While much of what goes on in Congress and Washington, D.C., today is marked by partisan gridlock, there are actually some moments when voices on the complete opposite sides of the political spectrum can come together in unity. For us, the pending merger between AT&T and Time Warner is one of those moments.
The Justice Department got it right when it filed a lawsuit to block the deal between these two massive conglomerates, and you don’t have to be from a particular side of the aisle to see why. While some paint the government’s opposition to the deal as purely political interference from the president, the reality is that this deal is bad on the merits and bad for consumers.
After purchasing DirectTV two years ago, AT&T is the country’s top pay-TV firm, the No. 2 wireless provider and No. 3 broadband company. In addition to owning CNN and HBO, Time Warner owns three of the top five general entertainment cable networks, and the second largest movie studio in Warner Brothers. Certainly, these are highly successful companies in their own rights, but this pending merger raises some very serious First Amendment issues for us.
Today, millions of Americans enjoy a wide range of news, sports and entertainment programming offered by a variety of providers. As proposed, we worry that this deal would reduce, or even eliminate, some programming choices and allow one company to control the news and entertainment consumers have access to while promoting its own products or agenda. This is especially true in more rural, underserved parts of the country where broadcast and broadband access are limited.
One of the many virtues of the First Amendment is that it allows people of all backgrounds to freely express their views in the public square. If the new company formed from this merger goes through, it could inevitably become in their interest to promote select channels over alternative outlets, unnecessarily restricting the diversity of speech.
For example, AT&T would have the power to give preference to its newly owned news and entertainment channels, while relegating competitors to less desirable channel locations and imposing higher costs on them or keeping them off their services altogether.
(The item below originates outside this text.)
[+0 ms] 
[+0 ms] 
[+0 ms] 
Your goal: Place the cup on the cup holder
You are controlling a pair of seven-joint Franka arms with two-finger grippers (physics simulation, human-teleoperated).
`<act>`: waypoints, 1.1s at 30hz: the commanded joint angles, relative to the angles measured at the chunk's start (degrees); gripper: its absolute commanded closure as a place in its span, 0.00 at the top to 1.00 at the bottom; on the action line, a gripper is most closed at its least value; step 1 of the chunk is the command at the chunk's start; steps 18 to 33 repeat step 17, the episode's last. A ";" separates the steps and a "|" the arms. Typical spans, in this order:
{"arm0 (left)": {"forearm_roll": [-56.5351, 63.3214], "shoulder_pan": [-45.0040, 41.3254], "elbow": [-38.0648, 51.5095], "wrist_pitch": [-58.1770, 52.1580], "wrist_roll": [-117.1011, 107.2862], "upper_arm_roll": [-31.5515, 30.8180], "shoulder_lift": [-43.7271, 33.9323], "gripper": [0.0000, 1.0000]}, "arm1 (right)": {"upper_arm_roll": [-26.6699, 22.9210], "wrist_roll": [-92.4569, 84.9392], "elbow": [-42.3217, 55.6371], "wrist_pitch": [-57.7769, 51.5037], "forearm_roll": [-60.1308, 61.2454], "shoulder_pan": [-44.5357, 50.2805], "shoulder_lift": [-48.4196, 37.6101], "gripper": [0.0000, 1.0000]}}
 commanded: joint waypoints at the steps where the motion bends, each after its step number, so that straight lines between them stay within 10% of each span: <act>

The company could also harm rural viewers by using its size and assets to make some programming more expensive.
One of the government’s top responsibilities is to protect and foster competition — especially in media markets — to help ensure the availability and delivery of a diversity of viewpoints. That is why antitrust laws exist: to defend American consumers of all stripes and ideologies against unchecked, unaccountable power.
Some have alleged that this deal is of no concern because it is a vertical merger – meaning AT&T and Time Warner don’t compete against each other for consumers’ attention. But vertical mergers can and do present serious problems: DOJ challenged the Comcast-NBCUniversal merger and a previous merger involving Turner Broadcasting and major cable companies, ultimately settling for some behavioral and structural conditions. But there has been substantial criticism of behavioral conditions, and they are generally disfavored by antitrust enforcers.
People across the political divide are looking to our government officials to provide real scrutiny and protect competition for our first amendment rights. While we agree on little else about this administration and its policies, we are united in the belief that they must take action and prevent this deal from moving forward as proposed.
Gene Kimmelman, a former Justice Department Antitrust Division chief counsel, is president of Public Knowledge. Rick Manning is president of Americans for Limited Government.